Israel Defense Force (IDF; in Hebrew, Tsahal: Ts'va Haganah L'Israel)
ISRAEL DEFENSE FORCE (IDF; in Hebrew, Tsahal: Ts'va Haganah L'Israel)
Successor to the self-defense militias of the Jewish community of Palestine, under the British mandate, the Israel Defense Force (IDF) was officially created on 26 May 1948. The army plays an important role in Israel, not only in matters of defense but also in politics and daily life. Israelis are obliged to serve in the army for relatively long terms: three years for men and two for women. In the course of five wars, the IDF has forged a reputation of invincibility, attributable to the determination of its soldiers as well as to the excellence of its matériel.
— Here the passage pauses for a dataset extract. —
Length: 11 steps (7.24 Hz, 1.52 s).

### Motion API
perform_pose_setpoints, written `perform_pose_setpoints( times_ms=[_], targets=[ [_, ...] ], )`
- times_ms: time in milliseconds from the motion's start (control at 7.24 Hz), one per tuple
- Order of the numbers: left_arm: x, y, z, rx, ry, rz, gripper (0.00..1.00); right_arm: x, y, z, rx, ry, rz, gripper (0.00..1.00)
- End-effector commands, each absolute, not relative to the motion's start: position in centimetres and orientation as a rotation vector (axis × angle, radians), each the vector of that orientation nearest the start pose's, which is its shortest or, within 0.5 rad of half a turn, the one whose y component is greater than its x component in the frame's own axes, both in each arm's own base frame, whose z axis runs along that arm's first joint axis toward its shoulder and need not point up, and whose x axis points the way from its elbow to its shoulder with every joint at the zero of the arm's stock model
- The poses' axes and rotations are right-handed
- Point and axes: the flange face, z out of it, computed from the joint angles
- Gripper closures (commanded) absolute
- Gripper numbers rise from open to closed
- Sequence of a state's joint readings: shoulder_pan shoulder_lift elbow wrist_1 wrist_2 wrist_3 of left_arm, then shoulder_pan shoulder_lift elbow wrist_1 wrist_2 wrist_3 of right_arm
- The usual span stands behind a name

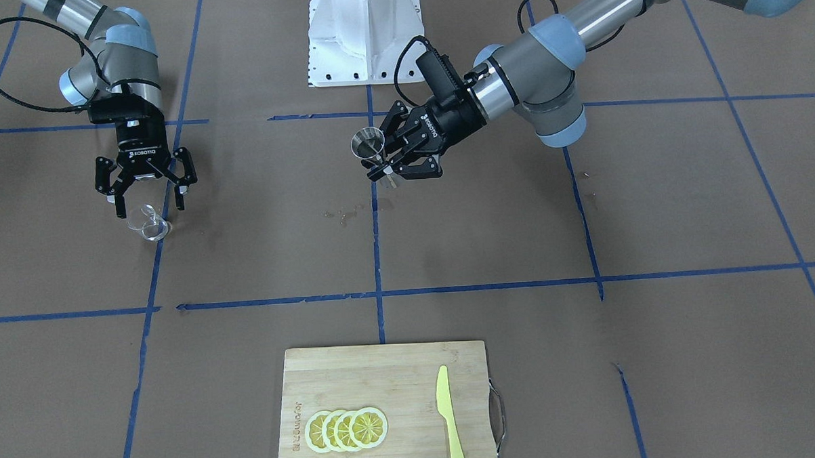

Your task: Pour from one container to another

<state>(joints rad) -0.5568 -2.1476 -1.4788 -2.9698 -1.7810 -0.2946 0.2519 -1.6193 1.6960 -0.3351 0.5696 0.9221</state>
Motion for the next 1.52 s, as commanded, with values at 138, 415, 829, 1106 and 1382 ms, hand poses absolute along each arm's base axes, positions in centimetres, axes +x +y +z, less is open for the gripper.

Handicapped strategically because of its small size, Israel has been confronted with a permanent security problem. Having to choose between a lasting war and an uncertain peace, the Israeli military leaders have made every effort to maintain a technical and technological advantage over the neighboring Arab states as well as those in the "second circle," such as Iraq and Iran. Furthermore, the efficacy of the IDF has been based on its capacity to evaluate dangers as well as the rapidity of its response. In 1949 Israel received $100 million in U.S. aid; beginning in 1951, the country has received annual aid from the United States, beginning at $35 million in 1951 and reaching nearly $3 billion annually by 2004, of which $2.1 billion were for defense.